I however started receiving some spurious reports that the Google Account login option wasn't working on the site, which was quite puzzling at first. Turns out, some users were manually entering https://www.example.com as the address (it's not indexed or linked to anywhere in this form that I could find), which was being handled by the Nginx default_server directive on port 443, causing the site itself to appear to work just fine at https://www.example.com as well. But the Google OAuth service checks the authorized origins for any client side requests, saw www.example.com and was expecting example.com so simply failed silently. Doh!
TLDR summary: If you redirect to HTTPS by default, check that all 4 options ([www, naked] * [http, https]) work correctly, and that all redirect just ONE canonical name to keep things sane. And make sure the 3 redirects preserve any request URI parts after the domain as well.
The OP could have avoided a lot of confusion if he began his article like this:
> www. is not deprecated for webmasters (but users don't need to type it)
> This page is intended for webmasters who are looking for information about whether or not to use www in their canonical web site URLs; however, the website can still be advertised without the www and the user never needs to type it.
Even in this HackerNews discussion with technically knowledgeable people I see a lot of discussion stemming form this misunderstanding of what the OP is trying to say. (Example: "I should take the toll by typing www every time? life is too short.")
Yeah, this would have helped a lot to avoid discussion. I suppose the author of the website expects mostly webmasters to come and read what he writes. But here are a lot of other people as well. So probably it's not the author who should adopt his text (why should he even know we exist) but the title of the link in HN itself should make it clear.
Well, I agree that users shouldn't need to type it, but it should still be advertised, especially in print.
www makes it immediately obvious that you're looking at a url, which is especially important with gtlds. A line at the bottom that says dog.spa is meaningless. www.dog.spa fixes that with only 4 characters.

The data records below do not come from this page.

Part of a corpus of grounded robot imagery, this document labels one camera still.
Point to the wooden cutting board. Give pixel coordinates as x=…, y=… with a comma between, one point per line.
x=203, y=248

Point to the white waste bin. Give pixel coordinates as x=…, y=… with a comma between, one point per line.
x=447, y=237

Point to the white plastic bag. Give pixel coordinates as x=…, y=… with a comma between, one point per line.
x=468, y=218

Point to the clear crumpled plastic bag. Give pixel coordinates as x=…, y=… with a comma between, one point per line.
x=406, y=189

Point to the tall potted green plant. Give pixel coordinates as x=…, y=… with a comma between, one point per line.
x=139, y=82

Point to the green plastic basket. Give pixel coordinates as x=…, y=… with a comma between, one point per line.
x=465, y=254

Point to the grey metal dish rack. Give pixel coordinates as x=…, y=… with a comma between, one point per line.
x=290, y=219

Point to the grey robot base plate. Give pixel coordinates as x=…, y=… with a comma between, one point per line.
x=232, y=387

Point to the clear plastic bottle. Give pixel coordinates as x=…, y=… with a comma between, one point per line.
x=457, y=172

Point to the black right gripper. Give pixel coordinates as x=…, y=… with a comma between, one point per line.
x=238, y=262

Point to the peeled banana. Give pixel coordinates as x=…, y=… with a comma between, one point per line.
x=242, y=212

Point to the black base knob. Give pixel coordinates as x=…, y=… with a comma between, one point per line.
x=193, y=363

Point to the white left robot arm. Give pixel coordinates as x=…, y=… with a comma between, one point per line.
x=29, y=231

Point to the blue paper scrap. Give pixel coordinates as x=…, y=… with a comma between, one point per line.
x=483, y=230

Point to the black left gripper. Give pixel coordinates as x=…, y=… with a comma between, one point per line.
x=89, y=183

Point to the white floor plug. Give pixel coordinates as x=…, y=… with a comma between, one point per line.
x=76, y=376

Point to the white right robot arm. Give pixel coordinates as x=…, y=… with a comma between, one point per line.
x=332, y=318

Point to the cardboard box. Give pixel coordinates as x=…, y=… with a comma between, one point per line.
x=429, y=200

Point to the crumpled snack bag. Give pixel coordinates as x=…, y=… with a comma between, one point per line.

You could print http://dog.spa, but now you've added 7 characters and it looks even more technical, which is stupid if the goal of removing www is to simplify things.
I'm perplexed by the cookie claim. I have a naked domain (foo.com), and a static domain with the same domain name. (static.foo.com) and the cookies of foo.com are not being sent to static.foo.com if the path is configured as /. (I can see that cookies are not sent from the dev tools' network tab. The cookies for google analytics, which set the domain to .foo.com as opposed to foo.com are being sent to the static subdomain though.)
Could someone enlighten me on this? Seems like the article might be spreading misinformation.
Edit: Seems like the issue is "host only cookies" are just sent to foo.com, not to static.foo.com
A cookie, unless the domain is explicitly set is already host-only. So you will see that if you set up a naked domain, cookies you set for authentication will probably not be sent to subdomain by default.
The third party cookies on your application, like Google Analytics on the other hand, have to have specified a domain name and are not host only, so you will see your Google Analytics cookie being sent to the static subdomain.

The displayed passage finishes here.